The latest two special elections came last week in New Hampshire and Pennsylvania. In the Granite State, Democratic candidate Hal Rafter defeated Republican James Guzofski by 12 points (56% to 44%) to win a state House seat previously held by a Republican. The district voted about 6% more Republican than the country as a whole in the last two presidential elections, which means that Rafter overperformed the partisan baseline by 18 points. The win takes on extra significance because it puts Democrats on the verge of overturning GOP control of the New Hampshire House.?
Meanwhile, in Pennsylvania’s 21st House District, Democrat Lindsay Powell easily defeated Republican Erin Connelly Autenreith, helping secure Democrats’ one-vote majority in the state House. Powell was expected to win the district, which has a +17 Democratic advantage. But she won by 30 points — a 13-point overperformance.
These victories follow a notable trend. According to an analysis put together by ABC News, Democrats are performing, on average, 11 points better than expected in special elections this year. And it’s not just happening in blue states such as New Hampshire and Pennsylvania. We’re also seeing these types of outcomes in Tennessee, Kentucky, Georgia and Louisiana. If the 2023 special election results are any indication, Democratic voters are simply more energized than Republicans.

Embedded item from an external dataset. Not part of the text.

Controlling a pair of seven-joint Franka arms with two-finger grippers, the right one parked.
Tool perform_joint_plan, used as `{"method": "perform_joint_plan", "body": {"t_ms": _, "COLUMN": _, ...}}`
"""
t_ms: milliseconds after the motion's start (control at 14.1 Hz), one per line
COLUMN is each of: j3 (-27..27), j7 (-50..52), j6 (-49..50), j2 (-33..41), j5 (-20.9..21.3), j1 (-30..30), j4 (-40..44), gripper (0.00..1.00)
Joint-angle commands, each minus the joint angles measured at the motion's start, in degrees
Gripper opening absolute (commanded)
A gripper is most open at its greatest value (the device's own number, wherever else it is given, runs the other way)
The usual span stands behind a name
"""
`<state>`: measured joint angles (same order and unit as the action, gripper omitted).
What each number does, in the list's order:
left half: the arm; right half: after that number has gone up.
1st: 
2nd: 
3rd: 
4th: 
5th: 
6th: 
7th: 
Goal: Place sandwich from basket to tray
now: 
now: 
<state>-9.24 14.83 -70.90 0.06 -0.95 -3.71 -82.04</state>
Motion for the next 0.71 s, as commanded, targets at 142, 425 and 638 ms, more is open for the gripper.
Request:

Some of you might be asking: so what? How does a special election in New Hampshire or Tennessee tell us anything about national politics? Well, special elections are one of the single best barometers for deciphering the electoral mood of the country. Moreover, they are excellent predictors of future political outcomes.?
In 2022, Democrats consistently overperformed in special elections before the midterms. Those results offered ample evidence that a Republican red wave was unlikely to occur in November. And, of course, that’s precisely what happened.
Perhaps the most important reason for optimism among Democrats is that they are overperforming in elections that are relatively low-turnout and often elite-driven votes. It takes effort to vote in a special election versus a midterm or presidential contest. One has to not only be politically engaged, but also have the time to get to the polls.?
Traditionally, Republicans have done best in such races because their supporters were more likely to turn out. But over the last several cycles, these voters — who tend to be college-educated and more affluent — have dramatically switched to the Democratic Party. Indeed, this shift of suburban, college-educated voters is one of the most important factors in why Democrats have performed so well in the last three election cycles.?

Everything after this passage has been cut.